Impact of a temporal salinity decrease on growth and nitrogen metabolism of the marine diatom Skeletonema costatum in continuous cultures
Rijstenbil, J.W.; Mur, L.R.; Wijnholds, J.A.; Sinke, J.J. (1989). Impact of a temporal salinity decrease on growth and nitrogen metabolism of the marine diatom Skeletonema costatum in continuous cultures. Mar. Biol. (Berl.) 101: 121-129. https://dx.doi.org/10.1007/BF00393485
In: Marine Biology: International Journal on Life in Oceans and Coastal Waters. Springer: Heidelberg; Berlin. ISSN 0025-3162; e-ISSN 1432-1793, meer
In 1987 effects of salinity fluctuations on growth of the centric diatom Skeletonema costatum (Greville) Cleve, isolated from the brackish Krammer estuary (SW Netherlands) in 1981, were investigated. Continuous cultures (12 h light: dark cycle) of S. costatum were adapted to constant salinity in natural (16.1permil) and synthetic (13.5permil) media. For several days the ammonium-limited cultures were exposed to a salinity fluctuation (minimum 4.8permil). Decreasing salinity caused an inhibition of photosynthesis, dark respiration and cell growth. Cellular pools of glucose decreased. While the carbohydrate content remained constant, the protein content increased slightly. Net carbon fixation was more inhibited than nitrogen assimilation. Ammonium accumulated during a salinity decrease; a total decline of the overcapacity of ammonium uptake was noticed and nitrogen limitation was relieved.
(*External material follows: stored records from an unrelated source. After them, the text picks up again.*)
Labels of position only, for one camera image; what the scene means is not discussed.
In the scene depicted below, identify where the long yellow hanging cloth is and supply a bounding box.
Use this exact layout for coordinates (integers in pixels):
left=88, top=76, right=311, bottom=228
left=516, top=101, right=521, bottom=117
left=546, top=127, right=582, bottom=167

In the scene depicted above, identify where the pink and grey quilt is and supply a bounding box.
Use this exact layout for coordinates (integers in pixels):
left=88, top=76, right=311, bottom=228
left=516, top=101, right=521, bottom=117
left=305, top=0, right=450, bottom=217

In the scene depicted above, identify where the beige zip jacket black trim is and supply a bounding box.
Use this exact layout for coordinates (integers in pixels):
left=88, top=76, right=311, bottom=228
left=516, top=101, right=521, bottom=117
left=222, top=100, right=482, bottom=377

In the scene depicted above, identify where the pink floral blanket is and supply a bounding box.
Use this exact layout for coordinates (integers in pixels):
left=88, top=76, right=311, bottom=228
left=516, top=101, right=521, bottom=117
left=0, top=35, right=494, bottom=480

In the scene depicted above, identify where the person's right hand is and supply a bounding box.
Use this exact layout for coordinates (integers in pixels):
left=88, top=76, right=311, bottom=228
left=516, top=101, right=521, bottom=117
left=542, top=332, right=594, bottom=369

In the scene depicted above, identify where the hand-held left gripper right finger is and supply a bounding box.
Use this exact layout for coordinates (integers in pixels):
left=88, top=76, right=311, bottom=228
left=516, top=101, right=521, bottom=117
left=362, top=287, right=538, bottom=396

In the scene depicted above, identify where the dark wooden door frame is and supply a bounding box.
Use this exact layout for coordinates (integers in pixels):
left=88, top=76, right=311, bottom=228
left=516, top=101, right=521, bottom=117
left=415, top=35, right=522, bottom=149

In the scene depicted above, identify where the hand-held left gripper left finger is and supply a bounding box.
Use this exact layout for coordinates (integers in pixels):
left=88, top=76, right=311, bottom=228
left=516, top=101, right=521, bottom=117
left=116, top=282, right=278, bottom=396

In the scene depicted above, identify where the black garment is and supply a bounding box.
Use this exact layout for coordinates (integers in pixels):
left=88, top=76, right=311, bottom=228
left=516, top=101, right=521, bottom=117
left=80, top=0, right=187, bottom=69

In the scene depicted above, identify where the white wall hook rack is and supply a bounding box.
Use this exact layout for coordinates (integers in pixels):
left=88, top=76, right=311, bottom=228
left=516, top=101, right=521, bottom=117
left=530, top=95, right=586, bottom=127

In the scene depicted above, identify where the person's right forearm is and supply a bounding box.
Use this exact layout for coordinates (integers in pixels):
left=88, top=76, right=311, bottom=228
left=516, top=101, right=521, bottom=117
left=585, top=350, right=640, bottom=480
Amino acid pools decreased, probably as a result of excretion (osmoregulation). The enzymes invoilved in ammonium assimilation showed an increased activity. Cellular activities were resumed during a salinity increase. Chlorophyll a increased; photosynthesis, ammonium uptake and growth were stimulated. The ammonium uptake capacity recovered completely; glutamic acid accumulation and increased glutamate-dehydrogenase (GDH) activity indicated supplementary ammonium assimilation via GDH. The activities of glutamine synthetase/glutamate synthase (GS/GOGAT) and GDH stabilized, and the cells returned to steady state under ammonium limitation.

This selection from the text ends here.